Directions –
Exclude the pictures, and otherwise reproduce the data in full.

Dataset entries –

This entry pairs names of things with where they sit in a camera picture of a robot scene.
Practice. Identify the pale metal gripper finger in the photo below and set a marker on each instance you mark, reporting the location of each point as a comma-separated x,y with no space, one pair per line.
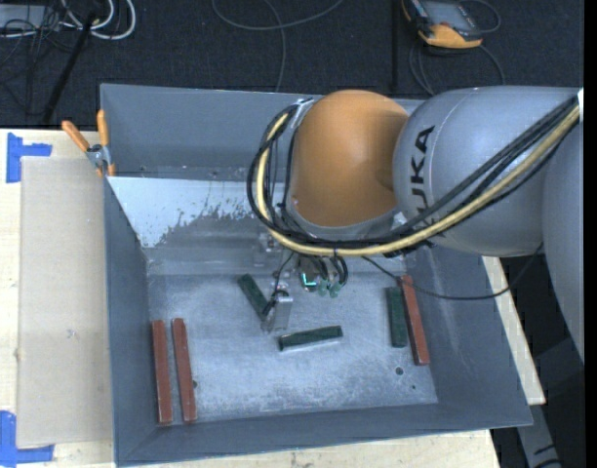
267,312
282,314

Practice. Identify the dark green flat block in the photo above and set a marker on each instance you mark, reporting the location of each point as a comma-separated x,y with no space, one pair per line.
251,293
397,317
310,338

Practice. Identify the grey metal bin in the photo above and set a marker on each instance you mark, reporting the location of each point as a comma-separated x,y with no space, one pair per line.
328,388

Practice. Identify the red-brown flat block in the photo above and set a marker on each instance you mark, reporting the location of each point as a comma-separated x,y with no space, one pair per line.
184,371
414,320
162,373

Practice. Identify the pale flat board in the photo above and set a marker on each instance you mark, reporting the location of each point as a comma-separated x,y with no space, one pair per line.
59,310

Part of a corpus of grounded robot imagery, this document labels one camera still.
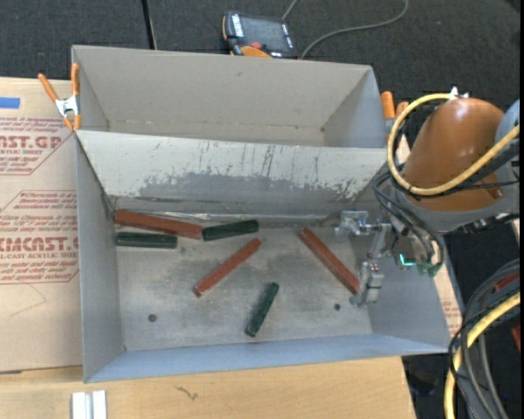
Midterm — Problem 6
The brown cardboard board red print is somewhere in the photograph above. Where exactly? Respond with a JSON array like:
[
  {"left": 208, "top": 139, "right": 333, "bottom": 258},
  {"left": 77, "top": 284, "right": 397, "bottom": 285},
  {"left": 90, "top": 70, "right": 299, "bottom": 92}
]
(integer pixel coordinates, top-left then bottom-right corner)
[{"left": 0, "top": 75, "right": 465, "bottom": 374}]

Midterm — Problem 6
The dark green flat block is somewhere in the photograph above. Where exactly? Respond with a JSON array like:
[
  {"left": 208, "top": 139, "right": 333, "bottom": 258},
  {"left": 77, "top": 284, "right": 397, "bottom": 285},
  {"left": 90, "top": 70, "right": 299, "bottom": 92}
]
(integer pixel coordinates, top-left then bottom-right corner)
[
  {"left": 244, "top": 281, "right": 280, "bottom": 339},
  {"left": 201, "top": 219, "right": 260, "bottom": 242},
  {"left": 115, "top": 231, "right": 179, "bottom": 250}
]

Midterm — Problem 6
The red-brown flat block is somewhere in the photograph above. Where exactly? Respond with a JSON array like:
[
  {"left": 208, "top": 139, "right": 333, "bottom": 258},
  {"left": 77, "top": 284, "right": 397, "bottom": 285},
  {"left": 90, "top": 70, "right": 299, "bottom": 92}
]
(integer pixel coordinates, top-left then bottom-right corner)
[
  {"left": 113, "top": 209, "right": 203, "bottom": 241},
  {"left": 192, "top": 237, "right": 263, "bottom": 299},
  {"left": 297, "top": 228, "right": 362, "bottom": 297}
]

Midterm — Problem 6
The grey metal bin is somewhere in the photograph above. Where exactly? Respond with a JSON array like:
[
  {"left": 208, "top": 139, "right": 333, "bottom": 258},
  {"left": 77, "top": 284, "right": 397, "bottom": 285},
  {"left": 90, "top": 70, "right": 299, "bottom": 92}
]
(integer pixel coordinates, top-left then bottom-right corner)
[{"left": 71, "top": 45, "right": 453, "bottom": 384}]

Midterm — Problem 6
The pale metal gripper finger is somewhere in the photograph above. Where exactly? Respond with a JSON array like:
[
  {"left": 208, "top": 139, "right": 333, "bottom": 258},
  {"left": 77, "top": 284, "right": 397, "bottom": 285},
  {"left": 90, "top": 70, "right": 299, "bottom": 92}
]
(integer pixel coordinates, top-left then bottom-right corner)
[
  {"left": 349, "top": 261, "right": 385, "bottom": 309},
  {"left": 334, "top": 210, "right": 370, "bottom": 237}
]

Answer below –
This entry pairs names of things with where they sit in a camera picture of a robot scene.
Practice. Identify the pale metal gripper finger in the photo below and set a marker on each instance you mark, reporting the location of each point as a comma-separated x,y with no space, one pair per line.
267,312
282,314

Practice. Identify the dark green flat block in the photo above and set a marker on each instance you mark, reporting the location of each point as a comma-separated x,y with no space, one pair per line.
251,293
397,317
310,338

Practice. Identify the grey metal bin in the photo above and set a marker on each instance you mark, reporting the location of each point as a comma-separated x,y with no space, one pair per line.
328,388

Practice. Identify the red-brown flat block in the photo above and set a marker on each instance you mark, reporting the location of each point as a comma-separated x,y with no space, one pair per line.
184,371
414,320
162,373

Practice. Identify the pale flat board in the photo above and set a marker on each instance you mark, reporting the location of each point as a comma-separated x,y with no space, one pair per line.
59,310

Part of a corpus of grounded robot imagery, this document labels one camera still.
Midterm — Problem 6
The brown cardboard board red print is somewhere in the photograph above. Where exactly? Respond with a JSON array like:
[
  {"left": 208, "top": 139, "right": 333, "bottom": 258},
  {"left": 77, "top": 284, "right": 397, "bottom": 285},
  {"left": 90, "top": 70, "right": 299, "bottom": 92}
]
(integer pixel coordinates, top-left then bottom-right corner)
[{"left": 0, "top": 75, "right": 465, "bottom": 374}]

Midterm — Problem 6
The dark green flat block is somewhere in the photograph above. Where exactly? Respond with a JSON array like:
[
  {"left": 208, "top": 139, "right": 333, "bottom": 258},
  {"left": 77, "top": 284, "right": 397, "bottom": 285},
  {"left": 90, "top": 70, "right": 299, "bottom": 92}
]
(integer pixel coordinates, top-left then bottom-right corner)
[
  {"left": 244, "top": 281, "right": 280, "bottom": 339},
  {"left": 201, "top": 219, "right": 260, "bottom": 242},
  {"left": 115, "top": 231, "right": 179, "bottom": 250}
]

Midterm — Problem 6
The red-brown flat block is somewhere in the photograph above. Where exactly? Respond with a JSON array like:
[
  {"left": 208, "top": 139, "right": 333, "bottom": 258},
  {"left": 77, "top": 284, "right": 397, "bottom": 285},
  {"left": 90, "top": 70, "right": 299, "bottom": 92}
]
(integer pixel coordinates, top-left then bottom-right corner)
[
  {"left": 113, "top": 209, "right": 203, "bottom": 241},
  {"left": 192, "top": 237, "right": 263, "bottom": 299},
  {"left": 297, "top": 228, "right": 362, "bottom": 297}
]

Midterm — Problem 6
The grey metal bin is somewhere in the photograph above. Where exactly? Respond with a JSON array like:
[
  {"left": 208, "top": 139, "right": 333, "bottom": 258},
  {"left": 77, "top": 284, "right": 397, "bottom": 285},
  {"left": 90, "top": 70, "right": 299, "bottom": 92}
]
(integer pixel coordinates, top-left then bottom-right corner)
[{"left": 71, "top": 45, "right": 453, "bottom": 384}]

Midterm — Problem 6
The pale metal gripper finger is somewhere in the photograph above. Where exactly? Respond with a JSON array like:
[
  {"left": 208, "top": 139, "right": 333, "bottom": 258},
  {"left": 77, "top": 284, "right": 397, "bottom": 285},
  {"left": 90, "top": 70, "right": 299, "bottom": 92}
]
(integer pixel coordinates, top-left then bottom-right corner)
[
  {"left": 349, "top": 261, "right": 385, "bottom": 309},
  {"left": 334, "top": 210, "right": 370, "bottom": 237}
]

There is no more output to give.